Лежа в укрытии, он задумался, что делать дальше. Роджер еще подождет, а потом, не дождавшись, рано или поздно организует поиски. Но если продержаться тут до ночи, если дождаться, пока все вокруг затихнет, он сможет ускользнуть. Дальше его мысль не простиралась, хотя ему хватало сообразительности, чтобы понимать, как невелики его шансы на успех: у него не было еды, не было денег, и уже сейчас, в пять часов вечера, он успел страшно замерзнуть. Он чувствовал, как его спина, ноги, ладони и вообще все, что упирается в камень, онемело, как нервы превращаются в тысячи покалываний. Но одновременно он чувствовал, как впервые за долгие месяцы его разум пробуждается, чувствовал хмельную радость самостоятельного решения — впервые за несколько лет, каким бы неудачным, плохо продуманным или нереалистичным это решение ни оказалось. Покалывания вдруг превратились из наказания в торжество, словно внутри в его честь взрывались сотни крошечных фейерверков, как будто тело напоминало ему, кто он такой и что ему по-прежнему принадлежит: он сам.
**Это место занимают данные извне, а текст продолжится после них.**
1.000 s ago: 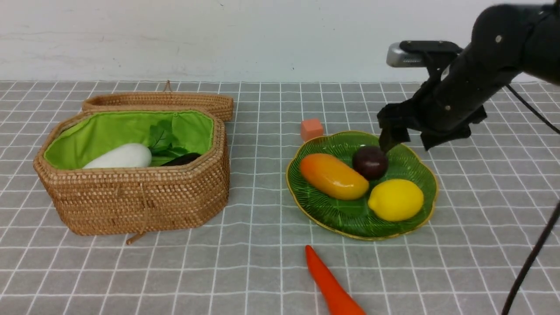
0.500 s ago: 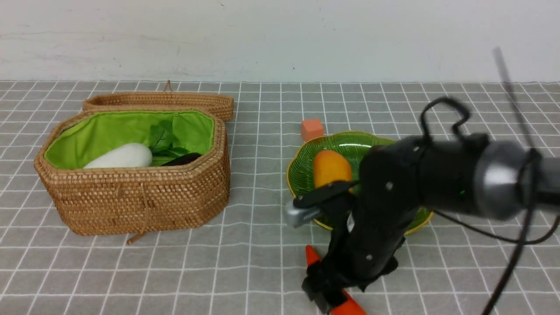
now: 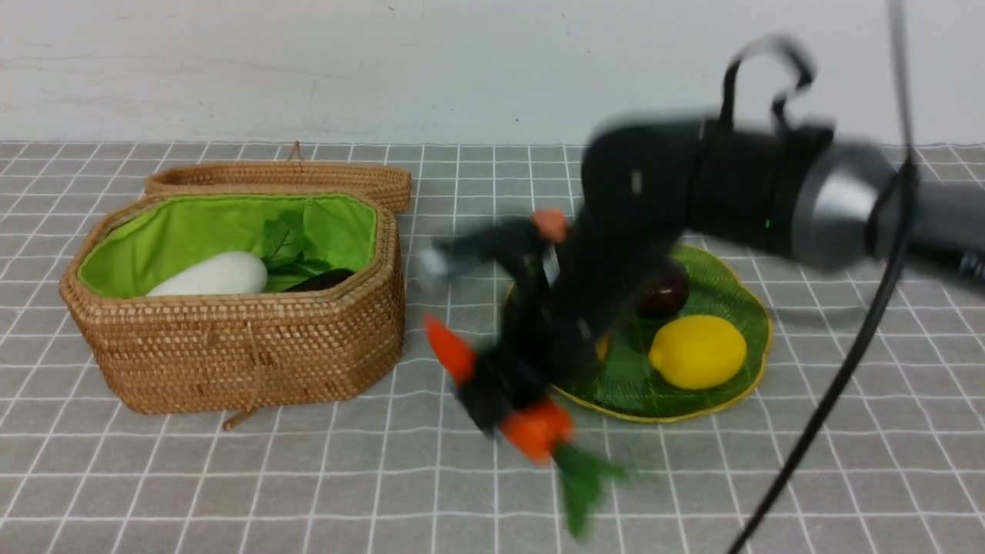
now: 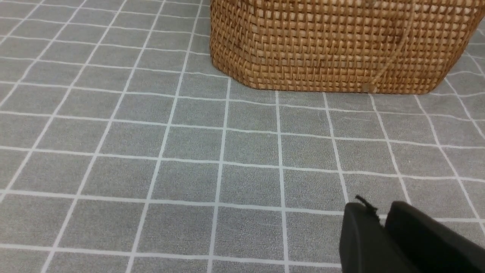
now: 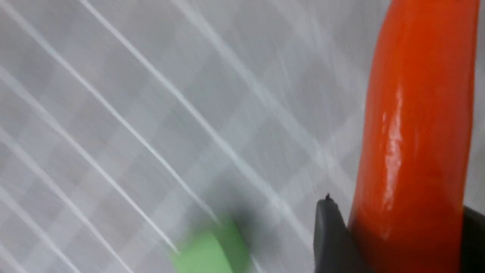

Он продержался два часа, потом появился охранник с собакой, и его вытащили за ноги, обдирая его ладони о цементные блоки, за которые он все еще цеплялся, хотя к тому моменту так замерз, что едва мог идти и не сумел открыть дверь машины заледеневшими пальцами, и как только он оказался в салоне, Роджер повернулся к нему и ударил его по лицу, и потекшая из носа кровь была такой густой, горячей, бодрящей, ее вкус на губах так причудливо подкрепил его, словно это был суп, словно его тело стало чем-то волшебным, самоисцеляющим, твердо намеренным спастись.
Вечером его отвели в коровник, куда иногда водили по ночам, и избили так сильно, что он потерял сознание почти сразу. Ночью его госпитализировали, и потом еще раз через несколько недель, когда раны загноились. На эти недели его оставили в покое, и хотя больнице сообщили, что он нарушитель, что у него не все дома, что он трудный подросток и лгун, медсестры обращались с ним по-доброму; одна из них, пожилая, сидела возле его койки и придерживала стакан яблочного сока с соломинкой, чтобы он пил, не поднимая головы (лежать приходилось на боку, чтобы можно было обрабатывать раны на спине).
— Не важно, что ты там сделал, — сказала она ему однажды вечером, закончив перевязку. — Никто такого не заслуживает. Ты меня понял, юноша?
Она снова села рядом и положила ладонь ему на лоб.
— Постарайся вести себя прилично, хорошо? — сказала она, но голос ее был мягок. — Не хочу, чтобы тебя снова сюда привозили.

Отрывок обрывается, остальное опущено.